● **Exercise objective**:
Filter the records below for the word "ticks". Copy each line that holds it.

● **Information**:
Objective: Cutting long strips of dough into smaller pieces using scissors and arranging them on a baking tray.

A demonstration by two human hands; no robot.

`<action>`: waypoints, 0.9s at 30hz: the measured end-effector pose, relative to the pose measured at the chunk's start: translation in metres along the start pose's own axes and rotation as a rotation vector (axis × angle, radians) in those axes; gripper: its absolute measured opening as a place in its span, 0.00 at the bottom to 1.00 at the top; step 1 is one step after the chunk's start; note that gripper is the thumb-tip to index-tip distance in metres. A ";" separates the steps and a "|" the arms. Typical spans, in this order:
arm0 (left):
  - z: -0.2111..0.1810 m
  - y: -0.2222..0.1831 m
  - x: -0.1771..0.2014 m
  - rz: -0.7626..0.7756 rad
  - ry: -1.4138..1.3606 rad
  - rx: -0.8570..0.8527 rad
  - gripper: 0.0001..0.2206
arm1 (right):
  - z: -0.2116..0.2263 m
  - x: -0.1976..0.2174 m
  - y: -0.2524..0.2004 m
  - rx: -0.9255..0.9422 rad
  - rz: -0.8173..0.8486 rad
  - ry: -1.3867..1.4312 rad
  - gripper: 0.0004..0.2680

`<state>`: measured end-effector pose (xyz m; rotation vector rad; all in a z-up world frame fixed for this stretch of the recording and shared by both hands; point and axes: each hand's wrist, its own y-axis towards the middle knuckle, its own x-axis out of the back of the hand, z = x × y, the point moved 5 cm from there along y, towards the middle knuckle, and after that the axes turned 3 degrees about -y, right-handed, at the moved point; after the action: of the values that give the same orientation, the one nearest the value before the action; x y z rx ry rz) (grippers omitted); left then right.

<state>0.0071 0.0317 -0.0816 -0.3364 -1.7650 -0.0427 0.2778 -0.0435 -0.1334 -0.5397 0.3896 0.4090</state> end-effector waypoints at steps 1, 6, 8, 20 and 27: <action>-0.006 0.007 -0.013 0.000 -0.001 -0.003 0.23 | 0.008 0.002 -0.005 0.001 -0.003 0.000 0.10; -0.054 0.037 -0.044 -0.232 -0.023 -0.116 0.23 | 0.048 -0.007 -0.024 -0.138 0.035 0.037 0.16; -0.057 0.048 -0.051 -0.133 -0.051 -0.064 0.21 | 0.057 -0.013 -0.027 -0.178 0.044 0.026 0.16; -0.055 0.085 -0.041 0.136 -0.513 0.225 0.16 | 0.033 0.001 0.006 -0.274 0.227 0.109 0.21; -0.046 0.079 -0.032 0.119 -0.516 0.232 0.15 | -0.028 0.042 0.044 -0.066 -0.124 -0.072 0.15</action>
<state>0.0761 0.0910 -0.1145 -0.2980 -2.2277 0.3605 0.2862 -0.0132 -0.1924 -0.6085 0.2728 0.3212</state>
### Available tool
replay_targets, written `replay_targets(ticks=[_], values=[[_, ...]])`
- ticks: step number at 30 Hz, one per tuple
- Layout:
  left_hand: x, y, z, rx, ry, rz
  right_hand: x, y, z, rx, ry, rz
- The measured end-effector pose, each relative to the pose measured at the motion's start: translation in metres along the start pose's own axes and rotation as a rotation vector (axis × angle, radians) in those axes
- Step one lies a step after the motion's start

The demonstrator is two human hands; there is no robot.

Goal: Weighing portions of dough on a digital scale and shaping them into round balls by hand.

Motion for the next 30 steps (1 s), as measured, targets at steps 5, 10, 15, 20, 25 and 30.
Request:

● **Output of the exercise**:
replay_targets, written `replay_targets(ticks=[_], values=[[_, ...]])`
- ticks: step number at 30 Hz, one per tuple

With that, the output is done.